Here are the Calmes questions to Obama, the answers to which were widely circulated in other media outlets, if not the Times:
CALMES: Thank you, Mr. President. As you travel the country, you also take credit for tightening regulations on Wall Street through the Dodd-Frank law, and about your efforts to combat income inequality. There’s this movement -- Occupy Wall Street -- which has spread from Wall Street to other cities. They clearly don’t think that you or Republicans have done enough, that you’re in fact part of the problem. Are you following this movement, and what would you say to its -- people that are attracted to it?
OBAMA: Obviously I’ve heard of it. I’ve seen it on television. I think it expresses the frustrations that the American people feel -- that we had the biggest financial crisis since the Great Depression, huge collateral damage all throughout the country, all across Main Street, and yet you’re still seeing some of the same folks who acted irresponsibly trying to fight efforts to crack down on abusive practices that got us into this problem in the first place. So, yes, I think people are frustrated, and the protestors are giving voice to a more broad-based frustration about how our financial system works....
The phrase that stuck out there was “huge collateral damage.” If the Bush “folks” or Wall Street were responsible for the metaphorical bombing the streets in 2008, shouldn’t Obama have a better statistical record than he does? Or is the devastation still happening during his administration? Calmes followed up:
CALMES: Do you think Occupy Wall Street has the potential to be a tea party movement in 2012?

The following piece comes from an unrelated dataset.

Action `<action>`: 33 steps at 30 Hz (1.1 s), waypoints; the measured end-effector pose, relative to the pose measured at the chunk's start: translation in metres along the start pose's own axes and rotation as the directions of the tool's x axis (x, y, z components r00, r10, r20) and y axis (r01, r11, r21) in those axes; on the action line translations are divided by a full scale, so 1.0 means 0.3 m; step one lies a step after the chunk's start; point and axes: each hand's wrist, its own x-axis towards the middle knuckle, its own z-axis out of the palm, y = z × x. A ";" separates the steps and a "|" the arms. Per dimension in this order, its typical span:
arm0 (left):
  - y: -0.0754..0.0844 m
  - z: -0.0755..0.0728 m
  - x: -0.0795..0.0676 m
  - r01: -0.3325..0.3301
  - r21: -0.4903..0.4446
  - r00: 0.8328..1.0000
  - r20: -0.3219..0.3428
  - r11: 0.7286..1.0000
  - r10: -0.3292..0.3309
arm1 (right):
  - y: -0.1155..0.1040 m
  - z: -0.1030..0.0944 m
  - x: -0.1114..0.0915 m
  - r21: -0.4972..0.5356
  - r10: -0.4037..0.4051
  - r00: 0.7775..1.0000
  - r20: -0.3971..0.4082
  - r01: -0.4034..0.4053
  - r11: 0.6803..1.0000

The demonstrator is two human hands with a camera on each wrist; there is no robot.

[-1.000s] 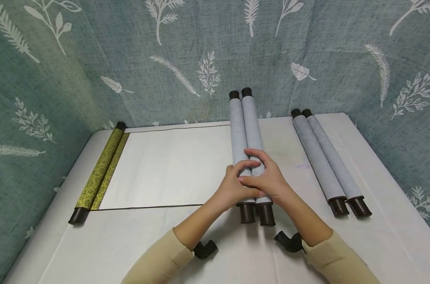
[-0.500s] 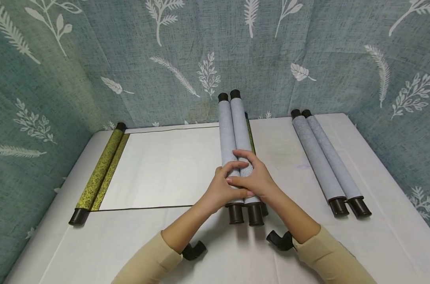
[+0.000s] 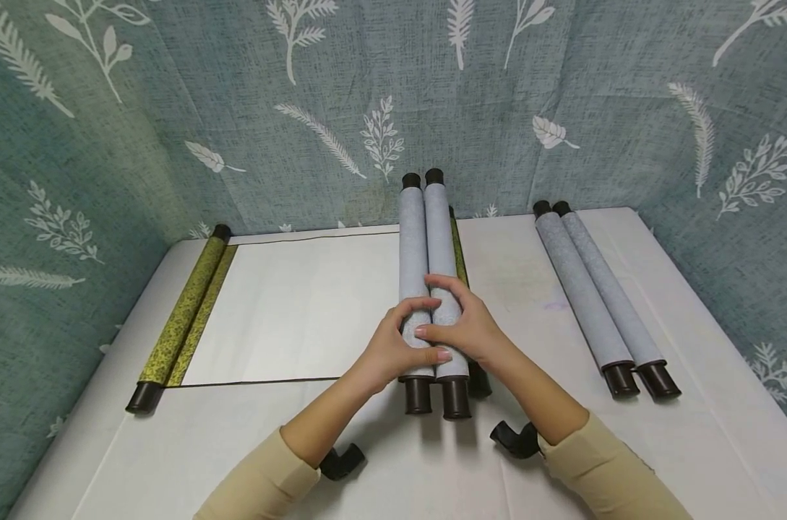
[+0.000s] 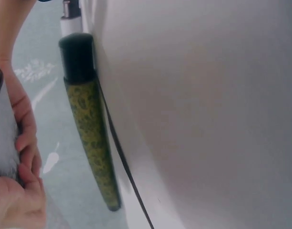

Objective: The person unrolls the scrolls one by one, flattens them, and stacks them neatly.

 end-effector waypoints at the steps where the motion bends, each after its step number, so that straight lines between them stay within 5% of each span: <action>1: -0.001 -0.005 0.001 0.000 0.000 1.000 0.003 1.000 0.000 | -0.003 -0.004 0.001 0.009 0.005 1.000 0.005 -0.005 1.000; 21: -0.012 -0.054 -0.014 0.026 -0.006 1.000 -0.009 1.000 -0.026 | -0.015 -0.050 0.002 0.100 -0.008 0.994 0.108 -0.003 0.995; 27: -0.025 -0.047 -0.006 -0.048 0.007 0.997 -0.061 0.999 0.049 | -0.012 -0.040 0.011 0.083 -0.008 1.000 0.030 0.005 0.997; 33: -0.020 -0.041 -0.012 -0.017 0.069 0.996 -0.091 0.998 0.023 | -0.006 -0.025 0.017 0.001 -0.028 0.999 -0.035 0.028 1.000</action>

OBAMA: What I think is that the American people understand that not everybody has been following the rules; that Wall Street is an example of that; that folks who are working hard every single day, getting up, going to the job, loyal to their companies, that that used to be the essence of the American Dream. That’s how you got ahead -- the old-fashioned way. And these days, a lot of folks who are doing the right thing aren’t rewarded, and a lot of folks who aren’t doing the right thing are rewarded.
And that’s going to express itself politically in 2012 and beyond until people feel like once again we’re getting back to some old-fashioned American values in which, if you’re a banker, then you are making your money by making prudent loans to businesses and individuals to build plants and equipment and hire workers that are creating goods and products that are building the economy and benefitting everybody.